Going through the material underneath, give only the number of lines that contain "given".

::::::::::

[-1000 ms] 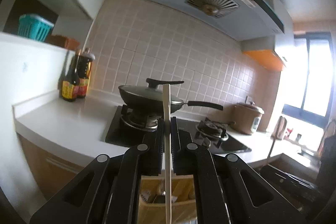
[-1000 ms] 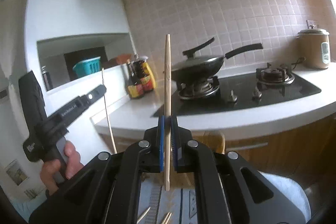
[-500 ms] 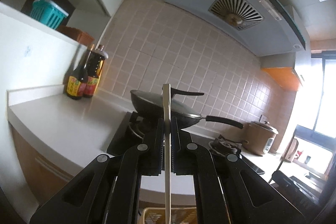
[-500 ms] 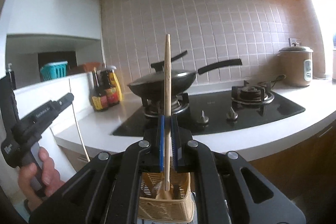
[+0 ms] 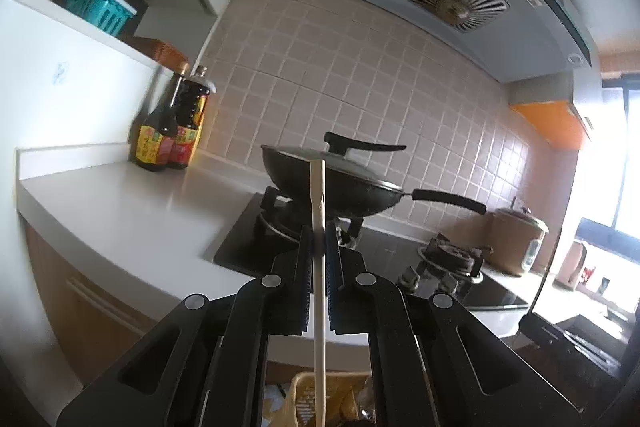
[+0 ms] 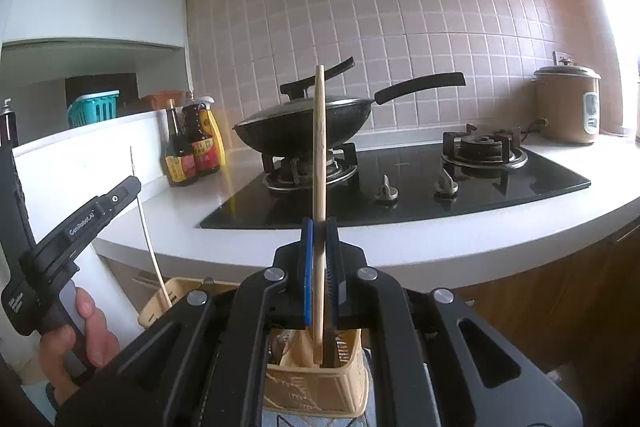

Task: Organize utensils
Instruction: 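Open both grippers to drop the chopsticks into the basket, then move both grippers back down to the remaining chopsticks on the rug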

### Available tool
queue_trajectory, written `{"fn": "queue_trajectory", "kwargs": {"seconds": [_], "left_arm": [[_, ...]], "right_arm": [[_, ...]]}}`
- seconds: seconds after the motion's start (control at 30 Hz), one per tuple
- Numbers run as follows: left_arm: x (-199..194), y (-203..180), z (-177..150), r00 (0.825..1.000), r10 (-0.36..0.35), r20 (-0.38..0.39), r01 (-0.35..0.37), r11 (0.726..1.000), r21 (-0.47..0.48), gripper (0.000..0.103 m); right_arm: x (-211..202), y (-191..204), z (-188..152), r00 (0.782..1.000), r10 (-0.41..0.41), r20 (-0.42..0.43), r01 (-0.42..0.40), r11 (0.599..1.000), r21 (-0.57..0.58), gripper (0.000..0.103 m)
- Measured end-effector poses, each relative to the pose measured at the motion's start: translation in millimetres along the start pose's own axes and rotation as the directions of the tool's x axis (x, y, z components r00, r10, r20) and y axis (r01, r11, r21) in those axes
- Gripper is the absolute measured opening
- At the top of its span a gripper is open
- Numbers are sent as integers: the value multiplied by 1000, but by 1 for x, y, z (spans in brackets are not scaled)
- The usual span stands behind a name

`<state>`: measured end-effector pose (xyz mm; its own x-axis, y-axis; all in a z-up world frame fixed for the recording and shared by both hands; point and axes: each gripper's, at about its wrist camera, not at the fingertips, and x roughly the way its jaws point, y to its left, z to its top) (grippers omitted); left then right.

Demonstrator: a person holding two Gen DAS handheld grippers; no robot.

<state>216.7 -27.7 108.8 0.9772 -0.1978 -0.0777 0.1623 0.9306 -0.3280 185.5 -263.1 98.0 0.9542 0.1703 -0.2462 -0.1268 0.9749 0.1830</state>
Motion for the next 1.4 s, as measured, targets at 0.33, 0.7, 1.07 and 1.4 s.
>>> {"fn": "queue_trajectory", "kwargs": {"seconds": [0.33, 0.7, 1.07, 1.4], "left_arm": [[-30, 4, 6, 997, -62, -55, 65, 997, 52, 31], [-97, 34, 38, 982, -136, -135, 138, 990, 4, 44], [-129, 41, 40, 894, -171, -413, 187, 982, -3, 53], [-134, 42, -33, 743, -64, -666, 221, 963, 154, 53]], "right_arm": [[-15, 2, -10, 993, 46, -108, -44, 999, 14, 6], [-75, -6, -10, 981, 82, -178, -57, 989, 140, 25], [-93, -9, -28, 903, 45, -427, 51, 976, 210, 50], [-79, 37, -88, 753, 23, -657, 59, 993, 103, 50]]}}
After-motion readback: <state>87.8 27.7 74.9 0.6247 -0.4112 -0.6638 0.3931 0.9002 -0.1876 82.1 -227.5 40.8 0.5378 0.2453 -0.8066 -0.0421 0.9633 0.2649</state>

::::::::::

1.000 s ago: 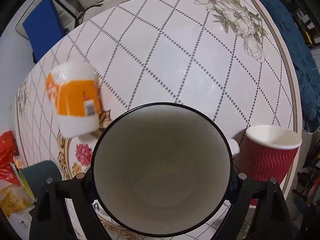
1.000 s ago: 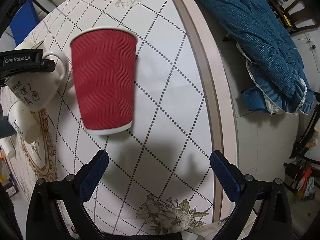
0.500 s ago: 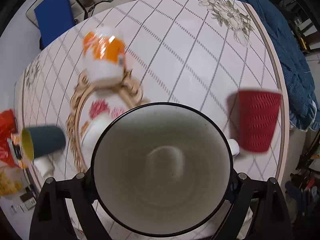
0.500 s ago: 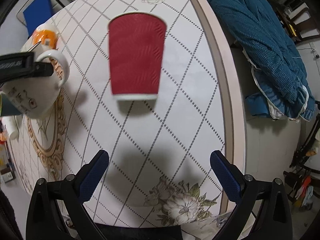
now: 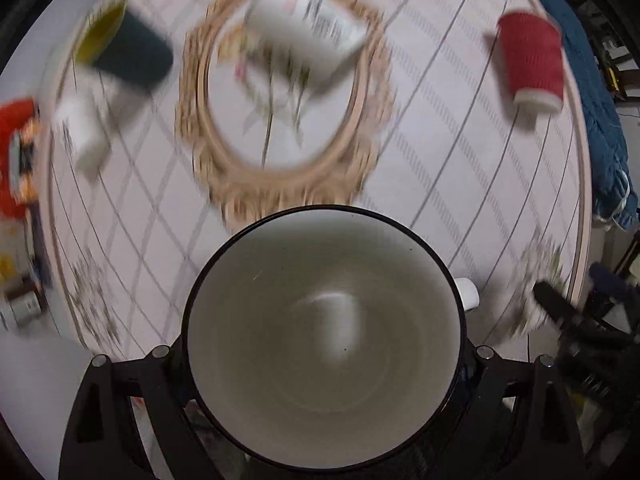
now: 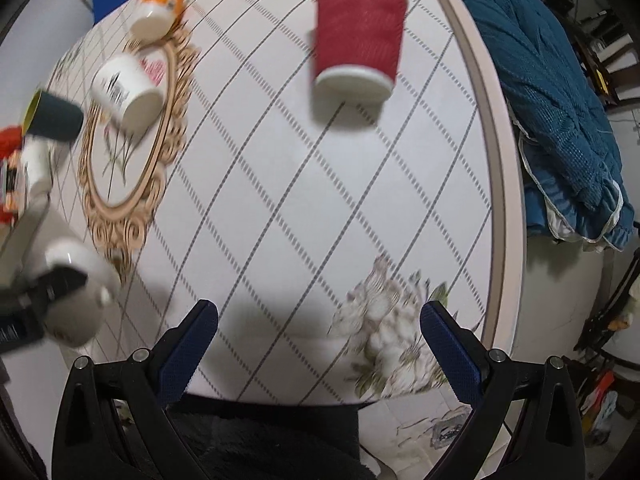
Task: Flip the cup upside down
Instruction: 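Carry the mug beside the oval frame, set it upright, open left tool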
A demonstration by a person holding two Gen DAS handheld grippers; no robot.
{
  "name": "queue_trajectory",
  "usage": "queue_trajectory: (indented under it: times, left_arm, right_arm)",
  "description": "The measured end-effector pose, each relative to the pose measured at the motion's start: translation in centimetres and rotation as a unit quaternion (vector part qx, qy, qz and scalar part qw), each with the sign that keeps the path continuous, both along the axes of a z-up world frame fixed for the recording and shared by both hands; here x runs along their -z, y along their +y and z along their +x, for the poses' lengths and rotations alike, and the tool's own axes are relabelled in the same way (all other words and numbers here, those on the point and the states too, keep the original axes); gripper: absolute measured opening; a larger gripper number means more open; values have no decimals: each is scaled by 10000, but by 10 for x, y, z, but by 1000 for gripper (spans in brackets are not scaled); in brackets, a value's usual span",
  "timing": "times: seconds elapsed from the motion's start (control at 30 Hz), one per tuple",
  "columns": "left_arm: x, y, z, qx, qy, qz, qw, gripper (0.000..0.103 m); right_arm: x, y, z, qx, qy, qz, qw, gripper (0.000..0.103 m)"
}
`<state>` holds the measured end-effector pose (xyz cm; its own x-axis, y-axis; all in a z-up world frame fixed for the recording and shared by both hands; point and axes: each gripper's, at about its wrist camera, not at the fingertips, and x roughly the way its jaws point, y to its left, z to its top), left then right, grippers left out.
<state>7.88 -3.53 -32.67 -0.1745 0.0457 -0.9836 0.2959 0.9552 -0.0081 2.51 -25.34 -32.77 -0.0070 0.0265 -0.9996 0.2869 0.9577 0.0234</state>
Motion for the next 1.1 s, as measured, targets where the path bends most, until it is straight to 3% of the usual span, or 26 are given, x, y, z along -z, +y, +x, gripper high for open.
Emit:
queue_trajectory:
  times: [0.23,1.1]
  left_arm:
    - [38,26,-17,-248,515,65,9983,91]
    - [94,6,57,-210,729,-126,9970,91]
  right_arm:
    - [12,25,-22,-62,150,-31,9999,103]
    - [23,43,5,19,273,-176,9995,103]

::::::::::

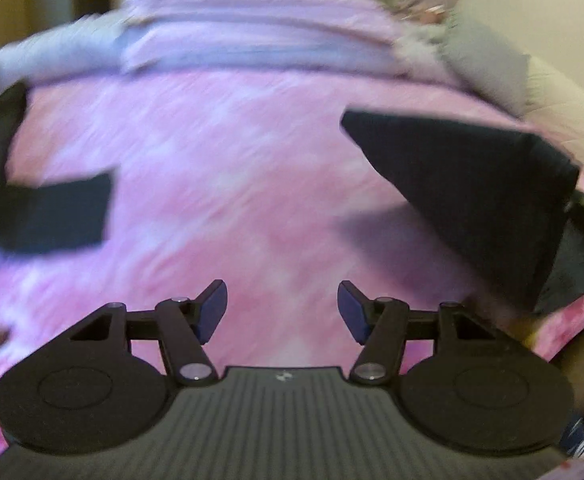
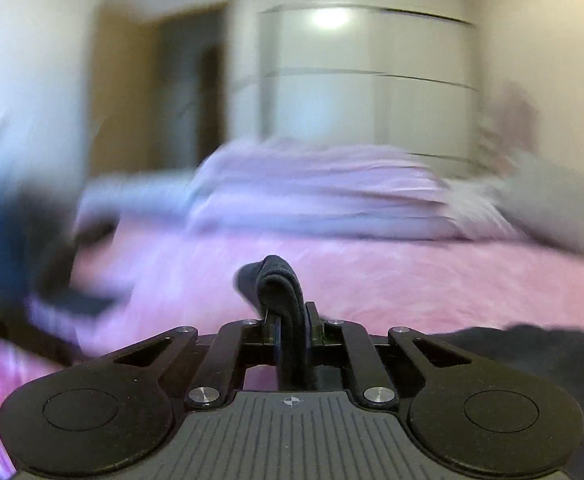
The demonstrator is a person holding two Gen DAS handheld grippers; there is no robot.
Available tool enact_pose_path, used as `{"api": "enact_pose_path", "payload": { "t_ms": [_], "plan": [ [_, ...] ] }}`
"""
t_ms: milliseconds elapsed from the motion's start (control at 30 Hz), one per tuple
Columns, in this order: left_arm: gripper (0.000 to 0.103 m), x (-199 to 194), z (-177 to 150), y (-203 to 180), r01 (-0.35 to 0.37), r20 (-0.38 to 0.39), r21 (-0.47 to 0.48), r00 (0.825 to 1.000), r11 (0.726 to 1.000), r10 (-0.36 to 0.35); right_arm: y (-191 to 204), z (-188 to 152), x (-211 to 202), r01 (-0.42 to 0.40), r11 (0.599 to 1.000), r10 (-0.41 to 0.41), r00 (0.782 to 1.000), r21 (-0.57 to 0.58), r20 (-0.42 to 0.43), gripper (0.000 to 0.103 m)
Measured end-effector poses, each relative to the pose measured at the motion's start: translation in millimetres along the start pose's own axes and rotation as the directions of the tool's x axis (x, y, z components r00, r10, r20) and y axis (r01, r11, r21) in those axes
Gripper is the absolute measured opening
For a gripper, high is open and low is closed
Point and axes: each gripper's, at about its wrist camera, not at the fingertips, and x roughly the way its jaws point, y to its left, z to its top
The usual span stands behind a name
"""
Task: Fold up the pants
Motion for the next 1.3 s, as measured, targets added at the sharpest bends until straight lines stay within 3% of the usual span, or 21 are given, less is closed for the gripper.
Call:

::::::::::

RESPONSE BOX: 2